▸ **What you are asked to do**: After reading the data below, copy out every line that contains the word "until".

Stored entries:
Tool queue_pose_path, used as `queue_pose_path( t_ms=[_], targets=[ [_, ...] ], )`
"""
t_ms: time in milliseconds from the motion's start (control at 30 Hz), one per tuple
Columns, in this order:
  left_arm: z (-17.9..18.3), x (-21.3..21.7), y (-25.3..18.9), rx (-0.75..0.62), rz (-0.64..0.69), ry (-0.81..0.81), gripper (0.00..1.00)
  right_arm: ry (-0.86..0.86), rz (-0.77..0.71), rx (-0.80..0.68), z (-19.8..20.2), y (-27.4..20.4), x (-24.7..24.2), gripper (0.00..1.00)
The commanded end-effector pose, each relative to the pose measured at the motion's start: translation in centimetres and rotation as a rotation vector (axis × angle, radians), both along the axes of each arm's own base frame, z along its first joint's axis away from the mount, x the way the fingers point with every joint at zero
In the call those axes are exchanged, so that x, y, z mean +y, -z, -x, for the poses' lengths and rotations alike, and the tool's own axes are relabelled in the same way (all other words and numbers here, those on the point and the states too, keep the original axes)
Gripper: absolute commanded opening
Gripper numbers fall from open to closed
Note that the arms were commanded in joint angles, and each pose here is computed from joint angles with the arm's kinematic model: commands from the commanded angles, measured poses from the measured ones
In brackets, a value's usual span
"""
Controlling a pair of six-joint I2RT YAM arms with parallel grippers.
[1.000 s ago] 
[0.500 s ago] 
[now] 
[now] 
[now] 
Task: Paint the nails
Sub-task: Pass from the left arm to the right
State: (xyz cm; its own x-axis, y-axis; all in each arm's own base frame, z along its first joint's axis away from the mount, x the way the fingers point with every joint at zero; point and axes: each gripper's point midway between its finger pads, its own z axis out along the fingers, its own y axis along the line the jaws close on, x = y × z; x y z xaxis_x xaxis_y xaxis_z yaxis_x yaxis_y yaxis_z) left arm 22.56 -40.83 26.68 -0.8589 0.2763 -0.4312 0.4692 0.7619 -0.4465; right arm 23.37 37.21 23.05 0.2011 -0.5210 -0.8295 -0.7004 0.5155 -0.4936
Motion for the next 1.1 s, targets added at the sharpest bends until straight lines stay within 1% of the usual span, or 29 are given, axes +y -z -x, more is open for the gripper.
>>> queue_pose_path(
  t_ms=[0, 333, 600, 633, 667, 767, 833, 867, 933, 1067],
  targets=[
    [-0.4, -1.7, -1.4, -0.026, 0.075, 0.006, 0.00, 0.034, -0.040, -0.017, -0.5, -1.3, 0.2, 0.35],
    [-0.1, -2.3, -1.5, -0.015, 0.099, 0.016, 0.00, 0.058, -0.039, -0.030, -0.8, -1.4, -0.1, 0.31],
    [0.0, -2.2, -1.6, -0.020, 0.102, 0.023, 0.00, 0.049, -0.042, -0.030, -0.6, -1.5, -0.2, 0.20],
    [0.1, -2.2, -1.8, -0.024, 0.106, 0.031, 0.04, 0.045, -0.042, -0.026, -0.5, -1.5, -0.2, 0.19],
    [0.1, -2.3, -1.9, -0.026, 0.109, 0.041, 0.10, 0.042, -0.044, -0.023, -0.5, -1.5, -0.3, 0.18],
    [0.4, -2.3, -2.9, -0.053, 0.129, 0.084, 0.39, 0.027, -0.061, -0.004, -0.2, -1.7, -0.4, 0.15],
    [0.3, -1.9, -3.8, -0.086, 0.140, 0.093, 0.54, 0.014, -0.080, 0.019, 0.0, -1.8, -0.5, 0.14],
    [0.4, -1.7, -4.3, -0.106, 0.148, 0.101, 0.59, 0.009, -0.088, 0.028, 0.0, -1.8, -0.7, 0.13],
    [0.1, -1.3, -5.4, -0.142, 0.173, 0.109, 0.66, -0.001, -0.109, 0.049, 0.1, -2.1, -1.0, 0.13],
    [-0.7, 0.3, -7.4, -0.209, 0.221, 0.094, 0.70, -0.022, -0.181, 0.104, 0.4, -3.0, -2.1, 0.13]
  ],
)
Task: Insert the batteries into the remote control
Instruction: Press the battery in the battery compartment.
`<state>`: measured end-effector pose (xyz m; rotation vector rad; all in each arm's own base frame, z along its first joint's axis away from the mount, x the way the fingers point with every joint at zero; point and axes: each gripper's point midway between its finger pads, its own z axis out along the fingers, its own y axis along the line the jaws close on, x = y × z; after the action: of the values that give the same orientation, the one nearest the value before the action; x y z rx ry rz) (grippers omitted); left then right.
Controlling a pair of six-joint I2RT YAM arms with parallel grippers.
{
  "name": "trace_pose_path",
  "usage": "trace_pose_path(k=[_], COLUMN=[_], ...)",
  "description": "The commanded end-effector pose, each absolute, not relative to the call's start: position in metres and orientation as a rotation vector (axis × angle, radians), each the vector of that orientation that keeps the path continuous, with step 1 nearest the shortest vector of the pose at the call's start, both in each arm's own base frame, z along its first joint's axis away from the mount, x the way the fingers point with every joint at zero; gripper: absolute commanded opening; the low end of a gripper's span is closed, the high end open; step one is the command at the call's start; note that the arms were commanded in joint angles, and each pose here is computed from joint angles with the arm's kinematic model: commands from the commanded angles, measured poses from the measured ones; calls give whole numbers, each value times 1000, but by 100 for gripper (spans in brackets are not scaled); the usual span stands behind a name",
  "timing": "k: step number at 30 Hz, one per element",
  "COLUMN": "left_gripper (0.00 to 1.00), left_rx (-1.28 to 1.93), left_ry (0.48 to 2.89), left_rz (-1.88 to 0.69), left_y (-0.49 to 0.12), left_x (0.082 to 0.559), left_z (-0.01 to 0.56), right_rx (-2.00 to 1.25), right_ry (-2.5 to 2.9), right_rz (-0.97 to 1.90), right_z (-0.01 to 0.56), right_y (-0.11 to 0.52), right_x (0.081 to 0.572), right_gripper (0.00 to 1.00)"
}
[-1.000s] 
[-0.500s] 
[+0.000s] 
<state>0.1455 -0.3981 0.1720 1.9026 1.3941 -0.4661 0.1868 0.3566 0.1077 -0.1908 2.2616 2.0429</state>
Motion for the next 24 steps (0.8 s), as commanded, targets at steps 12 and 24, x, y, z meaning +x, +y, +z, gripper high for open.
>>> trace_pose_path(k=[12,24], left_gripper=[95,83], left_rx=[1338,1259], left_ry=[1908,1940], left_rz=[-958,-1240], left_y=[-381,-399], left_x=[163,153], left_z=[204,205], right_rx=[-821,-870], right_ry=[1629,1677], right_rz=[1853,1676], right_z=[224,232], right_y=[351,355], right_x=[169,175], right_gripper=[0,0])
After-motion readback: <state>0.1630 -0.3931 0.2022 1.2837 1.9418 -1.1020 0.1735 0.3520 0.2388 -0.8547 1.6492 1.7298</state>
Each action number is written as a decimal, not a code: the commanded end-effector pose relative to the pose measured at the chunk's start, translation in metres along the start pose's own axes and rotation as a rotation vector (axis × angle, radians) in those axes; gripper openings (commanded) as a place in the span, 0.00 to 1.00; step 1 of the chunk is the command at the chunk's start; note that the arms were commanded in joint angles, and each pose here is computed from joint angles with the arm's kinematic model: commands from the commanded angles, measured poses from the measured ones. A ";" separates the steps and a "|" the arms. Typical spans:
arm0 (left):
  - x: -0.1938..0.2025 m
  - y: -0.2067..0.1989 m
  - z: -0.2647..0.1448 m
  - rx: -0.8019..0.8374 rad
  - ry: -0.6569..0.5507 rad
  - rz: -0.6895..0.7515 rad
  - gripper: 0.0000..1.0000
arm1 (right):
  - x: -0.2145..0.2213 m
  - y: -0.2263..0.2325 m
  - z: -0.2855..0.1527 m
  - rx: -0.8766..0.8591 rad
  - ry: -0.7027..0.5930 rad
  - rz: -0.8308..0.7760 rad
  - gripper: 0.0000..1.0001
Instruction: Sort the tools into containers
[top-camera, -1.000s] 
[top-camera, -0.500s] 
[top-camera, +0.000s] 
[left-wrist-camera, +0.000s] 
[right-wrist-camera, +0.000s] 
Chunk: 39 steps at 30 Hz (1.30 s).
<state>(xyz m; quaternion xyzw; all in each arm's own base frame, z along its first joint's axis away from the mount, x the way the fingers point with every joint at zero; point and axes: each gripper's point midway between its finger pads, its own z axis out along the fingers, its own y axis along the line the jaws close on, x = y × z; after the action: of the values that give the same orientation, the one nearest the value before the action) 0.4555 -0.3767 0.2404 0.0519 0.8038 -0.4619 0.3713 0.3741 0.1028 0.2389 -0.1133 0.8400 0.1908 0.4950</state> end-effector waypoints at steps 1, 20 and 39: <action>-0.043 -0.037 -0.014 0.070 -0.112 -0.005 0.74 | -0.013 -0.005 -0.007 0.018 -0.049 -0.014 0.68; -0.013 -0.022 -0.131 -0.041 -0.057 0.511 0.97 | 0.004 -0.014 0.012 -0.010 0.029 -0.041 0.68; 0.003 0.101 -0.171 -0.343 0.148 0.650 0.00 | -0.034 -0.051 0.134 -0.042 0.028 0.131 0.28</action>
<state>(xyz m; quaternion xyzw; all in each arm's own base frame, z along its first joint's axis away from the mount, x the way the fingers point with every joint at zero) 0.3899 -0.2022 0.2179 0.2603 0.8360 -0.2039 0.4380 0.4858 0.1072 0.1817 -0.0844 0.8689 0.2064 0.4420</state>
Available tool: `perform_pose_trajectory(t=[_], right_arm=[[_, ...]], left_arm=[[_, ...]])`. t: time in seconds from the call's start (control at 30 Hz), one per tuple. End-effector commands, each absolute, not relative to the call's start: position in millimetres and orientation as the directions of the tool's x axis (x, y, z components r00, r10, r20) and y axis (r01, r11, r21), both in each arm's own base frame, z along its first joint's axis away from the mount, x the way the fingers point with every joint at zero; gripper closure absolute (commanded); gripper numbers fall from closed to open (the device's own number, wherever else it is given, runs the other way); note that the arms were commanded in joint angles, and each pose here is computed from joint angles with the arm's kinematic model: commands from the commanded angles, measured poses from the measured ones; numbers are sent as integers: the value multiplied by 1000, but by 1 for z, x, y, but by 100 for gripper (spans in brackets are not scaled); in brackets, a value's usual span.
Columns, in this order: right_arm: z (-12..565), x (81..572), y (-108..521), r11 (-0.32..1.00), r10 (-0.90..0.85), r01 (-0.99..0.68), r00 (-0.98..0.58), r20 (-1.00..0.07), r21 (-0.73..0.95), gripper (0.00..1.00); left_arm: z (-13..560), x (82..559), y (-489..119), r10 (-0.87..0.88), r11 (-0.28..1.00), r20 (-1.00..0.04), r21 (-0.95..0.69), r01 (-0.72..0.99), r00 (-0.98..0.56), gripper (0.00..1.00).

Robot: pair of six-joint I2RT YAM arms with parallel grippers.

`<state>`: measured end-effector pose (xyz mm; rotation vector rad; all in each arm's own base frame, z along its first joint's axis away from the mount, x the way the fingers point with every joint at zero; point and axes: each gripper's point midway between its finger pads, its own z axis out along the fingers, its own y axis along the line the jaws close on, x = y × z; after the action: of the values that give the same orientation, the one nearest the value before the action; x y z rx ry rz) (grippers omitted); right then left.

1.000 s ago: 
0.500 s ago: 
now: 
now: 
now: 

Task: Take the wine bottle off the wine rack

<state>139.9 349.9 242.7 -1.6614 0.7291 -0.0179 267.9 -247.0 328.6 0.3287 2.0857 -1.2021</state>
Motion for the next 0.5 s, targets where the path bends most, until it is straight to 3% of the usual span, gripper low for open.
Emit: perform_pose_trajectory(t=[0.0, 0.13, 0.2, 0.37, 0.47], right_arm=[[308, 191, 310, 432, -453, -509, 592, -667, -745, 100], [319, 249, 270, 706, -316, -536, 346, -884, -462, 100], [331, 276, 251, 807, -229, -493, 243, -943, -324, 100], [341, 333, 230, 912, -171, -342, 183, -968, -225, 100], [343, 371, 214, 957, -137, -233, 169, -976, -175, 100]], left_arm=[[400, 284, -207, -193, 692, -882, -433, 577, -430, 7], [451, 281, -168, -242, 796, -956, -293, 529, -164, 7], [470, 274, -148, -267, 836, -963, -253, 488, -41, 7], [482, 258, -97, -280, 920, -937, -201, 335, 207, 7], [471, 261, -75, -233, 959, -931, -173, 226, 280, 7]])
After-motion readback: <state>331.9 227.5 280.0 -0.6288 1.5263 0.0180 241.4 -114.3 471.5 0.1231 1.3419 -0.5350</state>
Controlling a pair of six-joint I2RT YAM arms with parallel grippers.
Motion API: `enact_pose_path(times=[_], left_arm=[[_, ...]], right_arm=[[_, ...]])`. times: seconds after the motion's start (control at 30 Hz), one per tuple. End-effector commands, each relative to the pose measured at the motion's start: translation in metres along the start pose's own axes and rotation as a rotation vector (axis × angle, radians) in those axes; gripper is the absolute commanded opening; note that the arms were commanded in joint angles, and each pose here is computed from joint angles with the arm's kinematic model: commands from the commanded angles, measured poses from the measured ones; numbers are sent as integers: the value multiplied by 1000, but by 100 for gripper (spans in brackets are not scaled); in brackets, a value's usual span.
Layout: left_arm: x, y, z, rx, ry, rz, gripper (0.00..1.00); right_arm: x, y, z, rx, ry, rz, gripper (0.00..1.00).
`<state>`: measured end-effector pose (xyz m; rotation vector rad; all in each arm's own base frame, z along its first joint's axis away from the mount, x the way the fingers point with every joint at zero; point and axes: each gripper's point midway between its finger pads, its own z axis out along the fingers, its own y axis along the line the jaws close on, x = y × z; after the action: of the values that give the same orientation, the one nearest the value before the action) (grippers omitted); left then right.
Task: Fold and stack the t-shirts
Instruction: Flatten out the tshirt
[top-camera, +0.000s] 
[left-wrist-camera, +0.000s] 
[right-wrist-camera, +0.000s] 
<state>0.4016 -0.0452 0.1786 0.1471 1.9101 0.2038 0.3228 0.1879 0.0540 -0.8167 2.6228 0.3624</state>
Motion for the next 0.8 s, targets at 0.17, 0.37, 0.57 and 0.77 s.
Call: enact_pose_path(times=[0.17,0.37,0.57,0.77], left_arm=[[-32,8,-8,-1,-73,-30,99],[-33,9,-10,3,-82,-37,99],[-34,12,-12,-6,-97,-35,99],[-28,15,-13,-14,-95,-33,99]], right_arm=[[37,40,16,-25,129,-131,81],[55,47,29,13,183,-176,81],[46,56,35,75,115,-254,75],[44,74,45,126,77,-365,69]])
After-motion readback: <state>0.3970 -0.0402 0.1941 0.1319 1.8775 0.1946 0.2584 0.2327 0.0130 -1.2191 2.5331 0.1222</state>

▸ **Exercise response**:
Motion for the next 1.1 s, targets added at the sharpest bends until straight lines stay within 1% of the usual span, or 29 are given, axes +y -z -x, more is open for the gripper.
Motion for the next 0.5 s, targets where the path bends most, until it is straight to 3% of the usual span, gripper low for open.

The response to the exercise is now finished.